ISLANDS IN THE STREAM

“See, horseman?” David said. “How you were then?”

“All right, papa,” Andrew said. “Tell him about when he would read nothing but the funny papers and read funny papers on the trip through the Everglades and wouldn’t look at anything after he went to that school the fall we were in New York and got to be a heel.”

“I remember it,” David said. “Papa doesn’t have to tell it.”

“You came out of it all right,” Thomas Hudson said.

“I had to, I guess. It certainly would have been something pretty bad to have stayed in.”

“Tell them about when I was little,” young Tom said, rolling over and taking hold of David’s ankle. “I’ll never get to be as good in real life as the stories about me when I was little.”

“I knew you when you were little,” Thomas Hudson said. “You were quite a strange character then.”

“He was just strange because he lived in strange places,” the smallest boy said. “I could have been strange in Paris and Spain and Austria.”

“He’s strange now, horseman,” David said. “He doesn’t need any exotic backgrounds.”

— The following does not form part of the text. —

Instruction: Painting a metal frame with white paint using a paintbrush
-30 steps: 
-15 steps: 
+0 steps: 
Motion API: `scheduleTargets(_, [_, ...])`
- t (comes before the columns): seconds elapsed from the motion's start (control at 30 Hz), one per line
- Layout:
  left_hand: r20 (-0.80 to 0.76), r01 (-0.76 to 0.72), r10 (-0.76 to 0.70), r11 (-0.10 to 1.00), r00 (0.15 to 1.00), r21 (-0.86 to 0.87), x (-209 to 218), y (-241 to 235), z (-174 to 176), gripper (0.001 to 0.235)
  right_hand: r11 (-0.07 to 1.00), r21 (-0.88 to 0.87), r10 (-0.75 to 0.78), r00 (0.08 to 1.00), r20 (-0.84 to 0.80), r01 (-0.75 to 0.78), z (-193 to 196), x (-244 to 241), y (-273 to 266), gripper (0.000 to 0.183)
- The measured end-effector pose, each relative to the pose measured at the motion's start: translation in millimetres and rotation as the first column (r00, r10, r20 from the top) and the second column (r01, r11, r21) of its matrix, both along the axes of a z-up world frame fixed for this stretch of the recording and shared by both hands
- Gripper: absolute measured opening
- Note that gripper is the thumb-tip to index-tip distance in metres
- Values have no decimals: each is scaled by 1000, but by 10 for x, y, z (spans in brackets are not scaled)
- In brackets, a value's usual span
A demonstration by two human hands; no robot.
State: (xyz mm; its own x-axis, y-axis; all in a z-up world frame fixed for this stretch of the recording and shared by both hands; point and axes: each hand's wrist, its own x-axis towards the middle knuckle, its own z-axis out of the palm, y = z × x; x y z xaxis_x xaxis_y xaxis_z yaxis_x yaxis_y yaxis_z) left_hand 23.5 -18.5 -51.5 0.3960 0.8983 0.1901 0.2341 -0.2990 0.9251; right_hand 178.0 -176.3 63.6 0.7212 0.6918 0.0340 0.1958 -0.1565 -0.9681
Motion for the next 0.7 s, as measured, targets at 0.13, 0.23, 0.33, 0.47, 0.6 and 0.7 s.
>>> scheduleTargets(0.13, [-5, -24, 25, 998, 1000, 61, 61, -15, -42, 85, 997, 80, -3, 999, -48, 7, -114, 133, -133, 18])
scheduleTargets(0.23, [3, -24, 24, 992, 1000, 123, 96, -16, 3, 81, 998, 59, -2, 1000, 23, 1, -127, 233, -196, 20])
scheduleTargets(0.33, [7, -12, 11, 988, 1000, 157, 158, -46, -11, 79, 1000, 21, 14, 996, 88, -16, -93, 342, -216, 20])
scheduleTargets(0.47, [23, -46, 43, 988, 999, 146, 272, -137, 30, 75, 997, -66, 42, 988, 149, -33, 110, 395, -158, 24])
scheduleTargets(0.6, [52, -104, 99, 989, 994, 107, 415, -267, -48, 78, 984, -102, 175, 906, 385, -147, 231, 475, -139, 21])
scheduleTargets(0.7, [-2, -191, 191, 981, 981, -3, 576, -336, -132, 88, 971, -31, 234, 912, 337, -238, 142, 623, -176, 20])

“What’s exotic backgrounds?”

“What you haven’t got.”

“I’ll bet I’ll have them, then.”

“Shut up and let papa tell,” young Tom said. “Tell them about when you and I used to go around together in Paris.”

“You weren’t so strange then,” Thomas Hudson said. “As a baby you were an awfully sound character. Mother and I used to leave you in the crib that was made out of a clothes basket in that flat where we lived over the sawmill and F. Puss the big cat would curl up in the foot of the basket and wouldn’t let anybody come near you. You said your name was G’Ning G’Ning and we used to call you G’Ning G’Ning the Terrible.”

“Where did I get a name like that?”

“Off a street car or an autobus I think. The sound the conductor made.”

“Couldn’t I speak French?”

“Not too well then.”

“Tell me about a little later by the time I could speak French.”

“Later on I used to wheel you in the carriage, it was a cheap, very light, folding carriage, down the street to the Closerie des Lilas where we’d have breakfast and I’d read the paper and you’d watch everything that went past on the boulevard. Then we’d finish breakfast—”

“What would we have?”

“Brioche and café au lait.”

“Me too?”

“You’d just have a taste of coffee in the milk.”

“I can remember. Where would we go then?”

“I’d wheel you across the street from the Closerie des Lilas and past the fountain with the bronze horses and the fish and the mermaids and down between the long allées of chestnut trees with the French children playing and their nurses on the benches beside the gravel paths—”

“And the École Alsacienne on the left,” young Tom said.

“And apartment buildings on the right—”

“And apartment buildings and apartments with glass roofs for studios all along the street that goes down to the left and quite triste from the darkness of the stone because that was the shady side,” young Tom said.

“Is it fall or spring or winter?” Thomas Hudson asked.

“Late fall.”

“Then you were cold in the face, and your cheeks and your nose were red and we would go into the Luxembourg through the iron gate at the upper end and down toward the lake and around the lake once and then turn to the right toward the Medici Fountain and the statues and out of the gate in front of the Odéon and down a couple of side streets to the Boulevard Saint-Michel—”

“The Boul’ Mich’—”

“And down the Boul’ Mich’ past the Cluny—”

“On our right—”

“That was very dark and gloomy looking and across the Boulevard Saint-Germain—”

“That was the most exciting street with the most traffic. It’s strange how exciting and dangerous seeming it was there. And down by the Rue de Rennes it always seemed perfectly safe—between the Deux Magots and Lipp’s crossing I mean. Why was that, Papa?”

“I don’t know, Schatz.”

“I wish something would happen beside the names of streets,” Andrew said. “I get tired of the names of streets in a place I’ve never been.”